Mittlerweile hat Reinwarths Verlag auch aus ihrem Erfolgsbuch ein regelrechtes Arsch-Imperium erbaut. Es gibt Am-Arsch-vorbei-Ausfüllbücher, -Klebezettel, -Postkarten, -Wochenkalender, -Adventskalender, -Aufgabenhefte, -Haushaltsbücher, Gelassenheits-Soundmaschinen, Am-Arsch-vorbei-Shirts, -Taschen und -Becher sowie eine Buddha-Figur mit hochgerecktem Stinkefinger. Ein Problem mit dieser Vermarktungsstrategie hat Reinwarth nicht. “Warum auch? Solange es funktioniert.” Vorwürfe, sie würde ihren Erfolg zu sehr auswalzen, gehen ihr genau wie schlechte Kritiken – man hat es nicht anders erwartet – “am Arsch vorbei”.

Reinwarths größter Erfolg: der lockere Ratgeber “Am Arsch vorbei geht auch ein Weg”

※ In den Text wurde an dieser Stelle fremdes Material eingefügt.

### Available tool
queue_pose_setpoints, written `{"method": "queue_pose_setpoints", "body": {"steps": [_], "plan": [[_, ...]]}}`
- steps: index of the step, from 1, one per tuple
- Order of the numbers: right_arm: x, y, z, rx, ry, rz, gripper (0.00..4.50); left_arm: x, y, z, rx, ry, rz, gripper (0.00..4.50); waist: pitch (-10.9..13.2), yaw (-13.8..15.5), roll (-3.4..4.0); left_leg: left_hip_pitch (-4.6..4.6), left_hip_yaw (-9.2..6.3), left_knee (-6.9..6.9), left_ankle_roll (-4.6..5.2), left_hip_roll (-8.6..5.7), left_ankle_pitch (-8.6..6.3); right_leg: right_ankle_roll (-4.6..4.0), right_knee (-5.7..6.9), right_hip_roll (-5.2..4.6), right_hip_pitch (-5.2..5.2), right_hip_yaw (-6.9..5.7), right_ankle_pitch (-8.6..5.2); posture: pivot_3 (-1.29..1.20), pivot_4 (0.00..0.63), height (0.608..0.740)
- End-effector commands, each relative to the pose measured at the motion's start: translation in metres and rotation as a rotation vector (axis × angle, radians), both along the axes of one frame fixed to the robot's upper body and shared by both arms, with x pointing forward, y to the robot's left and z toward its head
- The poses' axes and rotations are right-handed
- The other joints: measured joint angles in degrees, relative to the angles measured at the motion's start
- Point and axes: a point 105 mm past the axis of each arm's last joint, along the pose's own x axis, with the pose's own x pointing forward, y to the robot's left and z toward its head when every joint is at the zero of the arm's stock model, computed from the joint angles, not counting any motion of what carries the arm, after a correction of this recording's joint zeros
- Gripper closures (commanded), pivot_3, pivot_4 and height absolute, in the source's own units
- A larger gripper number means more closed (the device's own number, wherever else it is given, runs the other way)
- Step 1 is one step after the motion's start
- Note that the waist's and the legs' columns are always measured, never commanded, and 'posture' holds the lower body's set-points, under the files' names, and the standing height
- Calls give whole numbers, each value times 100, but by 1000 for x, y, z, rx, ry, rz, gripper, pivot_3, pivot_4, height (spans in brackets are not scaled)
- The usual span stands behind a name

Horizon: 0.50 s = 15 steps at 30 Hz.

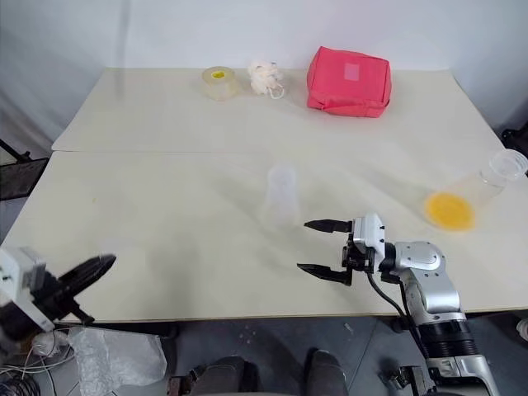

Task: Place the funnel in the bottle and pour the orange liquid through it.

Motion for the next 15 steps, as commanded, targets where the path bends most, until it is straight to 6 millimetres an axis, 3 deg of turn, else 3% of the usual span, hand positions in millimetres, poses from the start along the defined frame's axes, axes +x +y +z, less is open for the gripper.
{"method": "queue_pose_setpoints", "body": {"steps": [1, 15], "plan": [[-1, -6, 16, 15, -59, -9, 0, 8, -8, 29, 47, -88, -119, 4467, 1, -13, 2, -1, 0, 0, 0, 0, 0, 0, 1, 1, -2, -2, 0, 0, 150, 740], [-3, -1, 48, 200, -50, -117, 0, 76, -80, 94, 260, -276, -693, 4467, 9, 13, 15, -4, 16, -5, -2, -22, 1, 2, 16, 12, -20, -11, 1, 0, 150, 740]]}}
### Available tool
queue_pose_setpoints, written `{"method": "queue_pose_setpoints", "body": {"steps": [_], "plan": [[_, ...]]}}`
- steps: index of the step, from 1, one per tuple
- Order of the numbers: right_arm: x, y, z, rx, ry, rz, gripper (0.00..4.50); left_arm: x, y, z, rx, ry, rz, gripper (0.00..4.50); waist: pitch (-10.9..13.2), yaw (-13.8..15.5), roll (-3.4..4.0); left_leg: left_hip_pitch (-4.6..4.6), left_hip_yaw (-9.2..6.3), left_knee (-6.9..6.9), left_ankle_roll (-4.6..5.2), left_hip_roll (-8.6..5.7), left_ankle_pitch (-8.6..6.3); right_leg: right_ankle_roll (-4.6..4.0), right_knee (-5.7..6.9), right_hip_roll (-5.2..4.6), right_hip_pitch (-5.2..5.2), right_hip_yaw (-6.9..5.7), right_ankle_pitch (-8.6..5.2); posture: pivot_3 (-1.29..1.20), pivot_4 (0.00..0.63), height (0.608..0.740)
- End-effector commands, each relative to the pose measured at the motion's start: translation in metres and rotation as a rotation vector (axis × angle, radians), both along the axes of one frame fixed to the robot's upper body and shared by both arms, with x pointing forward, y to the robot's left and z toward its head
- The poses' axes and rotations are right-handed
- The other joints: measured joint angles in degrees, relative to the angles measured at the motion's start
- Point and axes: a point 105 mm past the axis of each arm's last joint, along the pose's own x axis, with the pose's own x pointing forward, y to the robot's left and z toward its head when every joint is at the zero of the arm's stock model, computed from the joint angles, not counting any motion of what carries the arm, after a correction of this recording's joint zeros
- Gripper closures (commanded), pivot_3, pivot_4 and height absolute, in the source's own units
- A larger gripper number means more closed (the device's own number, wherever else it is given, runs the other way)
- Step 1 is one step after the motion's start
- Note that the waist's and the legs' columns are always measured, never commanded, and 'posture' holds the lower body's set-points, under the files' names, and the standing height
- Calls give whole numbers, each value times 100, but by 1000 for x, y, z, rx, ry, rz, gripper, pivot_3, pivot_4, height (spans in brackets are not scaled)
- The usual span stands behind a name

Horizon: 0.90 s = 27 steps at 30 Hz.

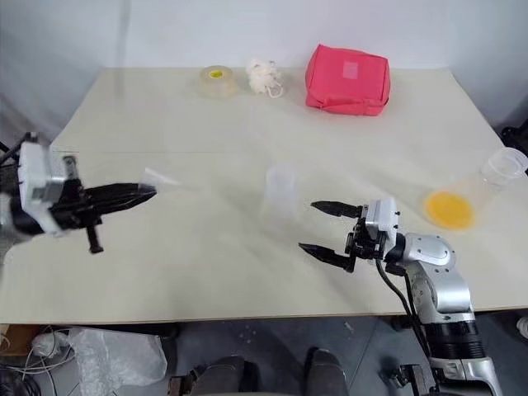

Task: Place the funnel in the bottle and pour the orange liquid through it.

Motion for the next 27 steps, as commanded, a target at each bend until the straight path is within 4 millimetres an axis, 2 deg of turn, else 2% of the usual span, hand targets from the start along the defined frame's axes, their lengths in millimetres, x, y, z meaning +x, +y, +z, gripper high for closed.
{"method": "queue_pose_setpoints", "body": {"steps": [1, 7, 14, 27], "plan": [[-6, 0, 15, 69, -31, -36, 0, 16, -22, 16, 51, -87, -136, 4467, 0, 17, -1, -4, -1, 1, 0, -1, 0, 0, 4, 1, -5, -3, 0, 0, 150, 740], [-12, 1, 19, 123, -54, -92, 0, 50, -66, 37, 124, -200, -330, 4467, -1, 20, -3, -13, 53, 2, -1, -4, 1, 2, 6, 5, -13, -11, 1, 0, 150, 740], [-19, 0, 18, 146, -84, -151, 0, 70, -96, 37, 240, -302, -438, 4467, -1, -9, -4, -31, 76, -14, -1, 0, 1, 3, 19, 4, -62, -12, 1, 0, 150, 740], [-29, -6, 16, 153, -110, -237, 0, 83, -119, 32, 426, -449, -517, 4467, 3, 25, -11, -65, 74, 20, 3, 1, 3, 5, 26, -2, -70, -32, 2, 0, 150, 740]]}}
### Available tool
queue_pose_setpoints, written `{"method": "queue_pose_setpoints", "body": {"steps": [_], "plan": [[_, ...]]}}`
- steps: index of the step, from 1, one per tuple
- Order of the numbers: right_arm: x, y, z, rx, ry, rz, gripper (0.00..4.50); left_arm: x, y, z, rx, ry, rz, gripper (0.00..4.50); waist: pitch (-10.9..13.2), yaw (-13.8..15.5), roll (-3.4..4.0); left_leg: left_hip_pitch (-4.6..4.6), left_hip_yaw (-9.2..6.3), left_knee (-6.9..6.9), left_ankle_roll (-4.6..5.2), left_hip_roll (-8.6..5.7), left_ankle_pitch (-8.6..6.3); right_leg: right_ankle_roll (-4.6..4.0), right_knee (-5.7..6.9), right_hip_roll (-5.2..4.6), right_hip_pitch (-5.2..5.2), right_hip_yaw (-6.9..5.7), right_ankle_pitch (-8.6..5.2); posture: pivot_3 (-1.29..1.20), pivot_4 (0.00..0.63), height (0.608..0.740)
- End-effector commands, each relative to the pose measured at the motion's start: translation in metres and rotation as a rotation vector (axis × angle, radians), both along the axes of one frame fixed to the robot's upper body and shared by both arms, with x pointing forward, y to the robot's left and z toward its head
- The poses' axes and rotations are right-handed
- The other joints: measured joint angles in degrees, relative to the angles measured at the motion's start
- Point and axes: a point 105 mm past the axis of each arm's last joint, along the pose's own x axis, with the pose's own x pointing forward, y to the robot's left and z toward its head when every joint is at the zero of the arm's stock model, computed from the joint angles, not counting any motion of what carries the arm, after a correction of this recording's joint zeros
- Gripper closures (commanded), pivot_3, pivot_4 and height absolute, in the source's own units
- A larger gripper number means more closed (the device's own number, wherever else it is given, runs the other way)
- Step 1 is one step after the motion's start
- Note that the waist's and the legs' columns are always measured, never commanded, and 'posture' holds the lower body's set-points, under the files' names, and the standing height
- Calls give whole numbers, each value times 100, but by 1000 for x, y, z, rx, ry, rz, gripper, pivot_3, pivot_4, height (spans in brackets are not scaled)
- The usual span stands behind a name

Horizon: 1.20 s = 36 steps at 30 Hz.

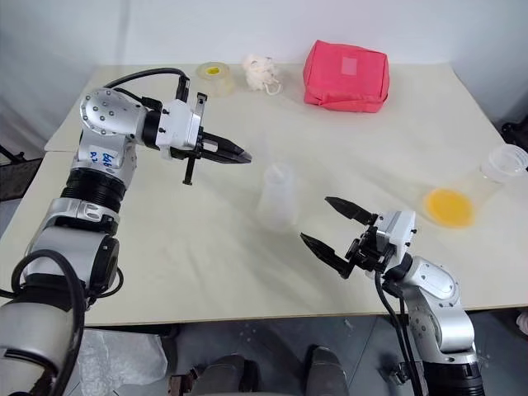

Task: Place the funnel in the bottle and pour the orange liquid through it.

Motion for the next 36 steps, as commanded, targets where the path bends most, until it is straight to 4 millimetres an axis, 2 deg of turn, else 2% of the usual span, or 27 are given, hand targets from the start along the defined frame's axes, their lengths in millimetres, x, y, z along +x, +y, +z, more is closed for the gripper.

Ihr Leben habe sich nach den Bucherfolgen insgesamt nicht groß verändert. “Außer”, sagt sie, “dass ich jetzt mehr Geld und weniger Angst vor Altersarmut habe. Aber die meiste Kohle habe ich ohnehin sofort wieder rausgehauen. Aber nicht sinnlos.” Vor zwei Jahren hat sie sich in Valencia zwei alte, renovierungsbedürftige Häuser gekauft. Stolz zeigt sie ein Foto. “Jugendstil. Hammer, oder?” Die Häuser stehen in einem etwas heruntergekommenen Viertel, das ein bisschen wie Havanna aussehe. “Damals dachten alle, ich spinne. Aber ich will die renovieren. In das eine will ich selber oben einziehen, und unten soll meine Mutter wohnen. Die hole ich hierher. Und in das andere soll unten ein Café rein und oben ein Bed-and-Breakfast-Hotel. Ich warte allerdings seit zwei Jahren auf die Erlaubnis zur Renovierung. Auch das ist Valencia.” Die Spanier scheinen es ebenfalls eher gelassen anzugehen.

Alexandra Reinwarth Sternzeichen: “Brikett”

Derzeit schreibt Reinwarth an einem neuen Buch. Es wird “Glaub nicht alles, was du denkst” heißen. Ein Werk über typische Fehler, die man macht, weil man denkt, dass jeder Gedanke im Kopf auch immer richtig und wichtig ist.

Es ist Abend geworden in Valencia. Am Himmel leuchten die Sterne, ein herrlicher Anblick. “Wenn mich einer nach meinem Sternzeichen fragt”, sagt Reinwarth, “dann antworte ich immer: Ich bin Brikett.” Mit anderen Worten: Astrologie geht ihr auch am Arsch vorbei.